▶ **Goal of the exercise**: Find every line below that contains the word "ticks" and copy it out.

Dataset excerpt Start Marker

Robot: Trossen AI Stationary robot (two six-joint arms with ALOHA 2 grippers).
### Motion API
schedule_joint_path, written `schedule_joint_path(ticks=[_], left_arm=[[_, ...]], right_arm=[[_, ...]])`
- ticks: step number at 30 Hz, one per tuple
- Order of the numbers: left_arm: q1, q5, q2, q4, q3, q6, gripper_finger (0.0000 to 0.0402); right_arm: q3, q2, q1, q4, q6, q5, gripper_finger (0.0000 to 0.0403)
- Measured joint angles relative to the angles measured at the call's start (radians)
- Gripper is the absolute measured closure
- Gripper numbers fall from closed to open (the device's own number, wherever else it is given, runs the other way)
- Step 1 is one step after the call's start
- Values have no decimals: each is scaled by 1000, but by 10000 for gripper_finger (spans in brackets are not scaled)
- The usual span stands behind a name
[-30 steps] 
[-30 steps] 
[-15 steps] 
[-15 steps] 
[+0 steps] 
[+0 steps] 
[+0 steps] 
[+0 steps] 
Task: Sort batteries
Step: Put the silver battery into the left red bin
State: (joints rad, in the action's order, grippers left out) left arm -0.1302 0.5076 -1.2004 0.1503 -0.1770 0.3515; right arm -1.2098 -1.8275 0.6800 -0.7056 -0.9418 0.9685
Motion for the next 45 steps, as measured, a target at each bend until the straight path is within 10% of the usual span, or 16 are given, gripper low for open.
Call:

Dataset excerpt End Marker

▶ **Solution to this problem**:
schedule_joint_path, written `schedule_joint_path(ticks=[_], left_arm=[[_, ...]], right_arm=[[_, ...]])`
- ticks: step number at 30 Hz, one per tuple

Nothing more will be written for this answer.